What are you looking for, homie?

Book Review : Jennifer Hillier - Creep (2011)


Creep will be available for purchase on July 5. To pre-order, you can go there.

Country: USA/Canada

Genre: Thriller

Pages: 357



When I was a teenager, I read thrillers a lot. For me, they bridged the gap in between Young Adult fiction and Stephen King novels, which were my target back then. By the time I was seventeen, I have read so many John Grisham books that I still since when I see them on the shelves, at the store. Thriller is a genre that has been beaten into the ground by a streak of mediocre writers and abuse of Hollywoodian clichés, so I was a little worried when I picked up Jennifer Hillier's Creep. Fortunately, she was able to work her way around the majority of clichés of the genre and write a solid psychological thriller about psychology scholars. I know it sounds a little weird when said like that, but it's a story that gets under your skin. The characters of Creep are complex, compelling and most important, they are human.

Sheila Tao, Creep's main protagonist is quite the interesting lady. She's your typical role model for young girls. Smart, strong willed and good looking, she's in an authority position and she's doing it as good or better than any male around.  She had a smart, rich and somewhat athletic boyfriend with whom she's deeply in love. But Sheila's not the static image so often employed in thriller novels. She had a catastrophic first wedding, which she slaved over for close to ten years and she's still emotionally fragile because of it. Feelings of abandonment after divorce sent her spiraling down in sex addiction, but she has been a good girl since she met her boyfriend Morris. Shit hit the fan when her estranged father died and she relapsed with her student Ethan. But then, Morris proposes to her and she wants to resume being a good girl. But Ethan doesn't take too kindly to rejection.

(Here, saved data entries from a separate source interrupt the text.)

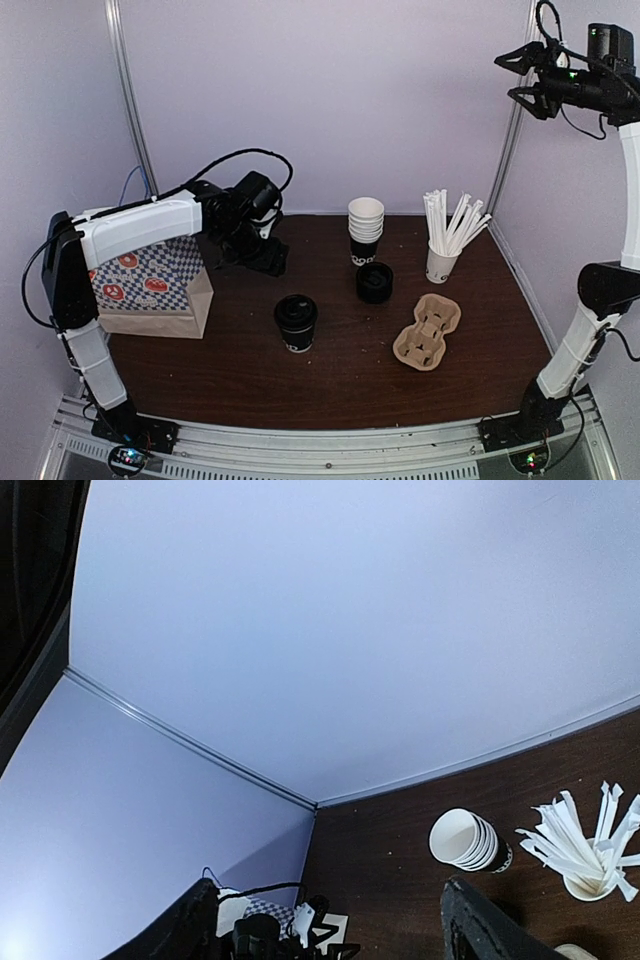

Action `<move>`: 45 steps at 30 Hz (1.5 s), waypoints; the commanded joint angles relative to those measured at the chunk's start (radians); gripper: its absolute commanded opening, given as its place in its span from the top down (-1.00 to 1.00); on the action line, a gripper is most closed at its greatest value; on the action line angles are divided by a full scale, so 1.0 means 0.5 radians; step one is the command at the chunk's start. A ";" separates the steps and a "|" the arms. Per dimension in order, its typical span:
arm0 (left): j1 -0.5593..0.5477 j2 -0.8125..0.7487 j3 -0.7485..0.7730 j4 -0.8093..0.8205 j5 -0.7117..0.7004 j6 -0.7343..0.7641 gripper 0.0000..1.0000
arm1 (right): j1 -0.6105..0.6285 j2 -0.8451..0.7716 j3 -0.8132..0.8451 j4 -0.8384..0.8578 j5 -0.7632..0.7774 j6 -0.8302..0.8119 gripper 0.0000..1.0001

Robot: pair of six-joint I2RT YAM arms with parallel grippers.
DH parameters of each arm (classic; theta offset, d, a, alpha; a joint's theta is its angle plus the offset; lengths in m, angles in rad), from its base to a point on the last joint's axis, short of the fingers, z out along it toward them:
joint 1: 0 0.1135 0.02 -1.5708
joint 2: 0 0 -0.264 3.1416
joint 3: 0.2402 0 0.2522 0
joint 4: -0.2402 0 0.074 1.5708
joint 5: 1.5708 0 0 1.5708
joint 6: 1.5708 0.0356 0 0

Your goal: Pack the takeout coffee

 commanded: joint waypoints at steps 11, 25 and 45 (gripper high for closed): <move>-0.016 -0.418 -0.260 0.246 0.435 0.585 -0.56 | 0.252 -0.190 -0.535 0.211 0.075 -0.695 -0.63; -0.170 -0.458 -0.300 -0.093 0.682 1.085 -0.67 | 0.677 -0.541 -2.559 0.387 -0.608 -2.385 -0.25; -0.382 0.015 -0.033 -0.060 0.313 0.958 -0.57 | 0.788 -0.709 -3.289 0.633 -0.384 -2.779 -0.25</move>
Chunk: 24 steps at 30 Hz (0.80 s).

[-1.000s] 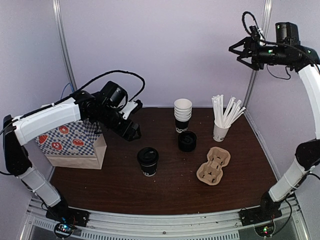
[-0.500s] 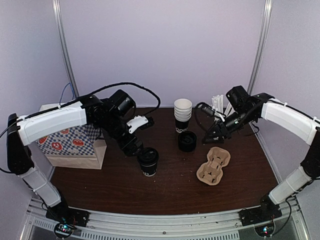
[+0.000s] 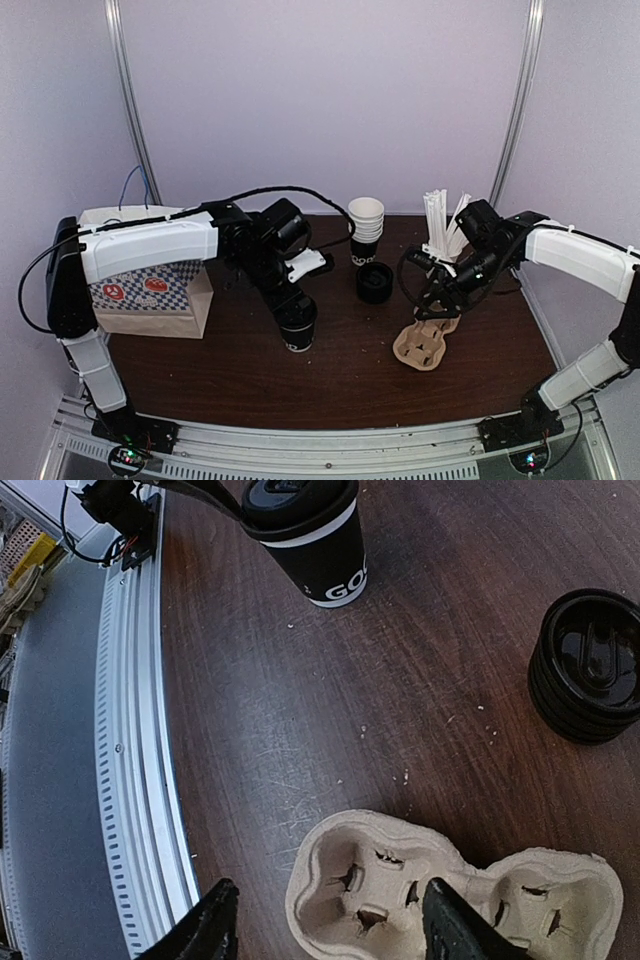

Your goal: Pack the takeout coffee

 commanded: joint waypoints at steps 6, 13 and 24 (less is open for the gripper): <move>-0.001 0.085 0.109 -0.026 -0.002 -0.020 -0.39 | -0.006 -0.040 -0.040 0.073 0.037 -0.060 -0.24; -0.002 0.124 0.198 -0.136 0.014 -0.087 -0.47 | -0.006 -0.012 -0.030 0.062 0.034 -0.070 -0.24; -0.001 0.024 0.198 -0.122 0.017 -0.092 -0.54 | -0.007 0.001 -0.033 0.057 0.028 -0.079 -0.22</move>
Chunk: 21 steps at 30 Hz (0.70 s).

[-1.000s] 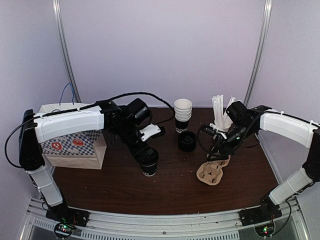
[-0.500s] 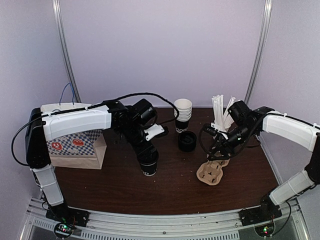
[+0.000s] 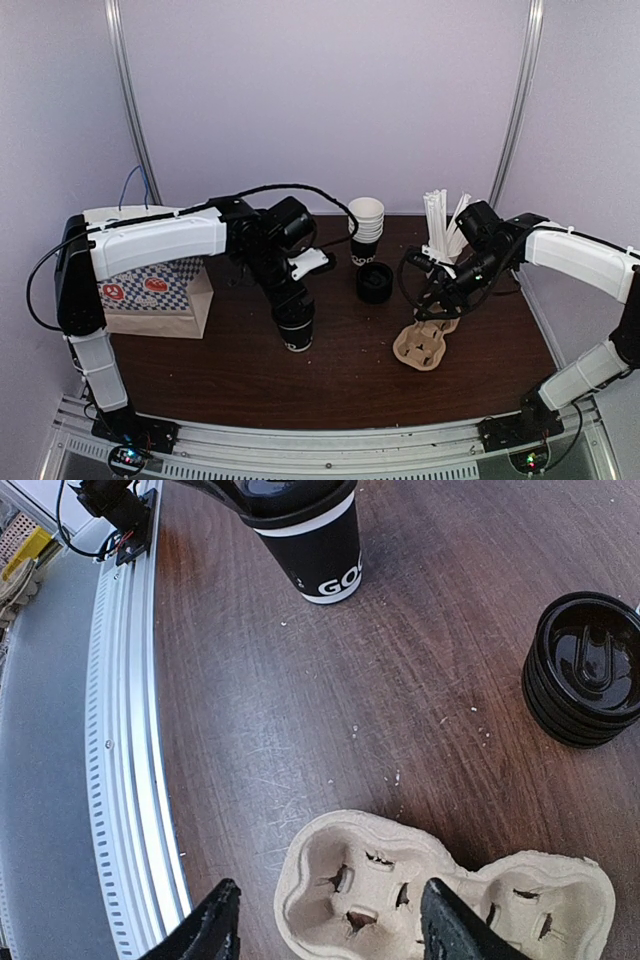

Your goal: Pack the takeout coffee

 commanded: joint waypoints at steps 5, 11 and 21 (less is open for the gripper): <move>0.001 -0.143 0.018 0.079 0.202 -0.021 -0.58 | -0.006 0.030 0.005 0.000 0.001 -0.048 -0.21; 0.003 -0.055 0.001 0.054 0.070 -0.057 -0.66 | -0.006 0.030 0.006 -0.005 -0.001 -0.054 -0.20; 0.019 0.007 -0.011 0.041 0.013 -0.066 -0.69 | -0.006 0.038 0.003 -0.018 -0.013 -0.067 -0.20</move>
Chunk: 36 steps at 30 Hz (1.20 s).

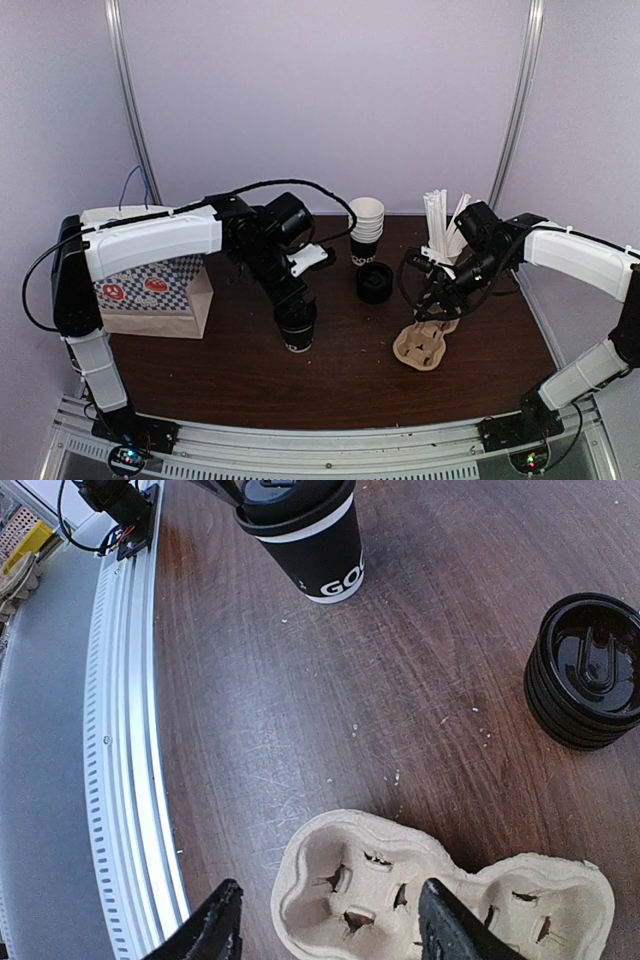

A good thriller doesn't work without an amazing villain and Ethan Wolfe passes the test with flying colors. The amazing thing about him is that his grievance is absolutely justified. Sheila wants to dump him like and old sock on the side of the road to go back to her Harlequin romance...and he's rightfully pissed. Now, Ethan is a psychopath for sure, he overreacts to Sheila's rejection way too hard. But not for the first hundred pages, where you're being kept in one of those moral grey zones I love to read. Jennifer Hillier has tapped into something very male, an anger present in most men I know. A lot of girls I know dream of the rich prince they can walk away with, in the sunset. It's a little girl thing. It's an idea implemented deep into the mind during childhood. Things that don't match with that vision usually get flushed down the drain. But Ethan doesn't want to go away. He's going to do anything to keep Sheila close. It's when Sheila starts kissing this perfect vision of her future goodbye that she grows as a person and starts taking measures to reclaim her life. It's a very dynamic confrontation, I couldn't stop reading those parts.

If I have one complain to make, it's that things develop into a trench war. One side against the other. It's very clean and no characters are morally doubtful for very long. They are good or evil. Morris could have been a great occasion, since he's a banker. People in that profession are some of the meanest humans alive. Playing with people's future every day (and sometimes wrecking it) makes you grow a thick skin and gives you a superiority complex. But Morris is more of the big athletic, kind-hearted lug that he was in his youth, than a cold-blooded banker. It's one of my pet peeves I guess. He's likeable and his feelings for Sheila are visceral. Creep is one of the classiest, yet meanest thriller I have read in years. Hillier keeps it on an intellectual level and doesn't take the easy road with gruesome scenes and voyeurism. Instead, she takes a dive in the dark corners of the human soul. Very good novel. Not perfect, but it's a damn good first novel. Keep an eye out for Jennifer Hillier. In a few years, you will witness acts of great violence in the book singing lines in her in-store appearances.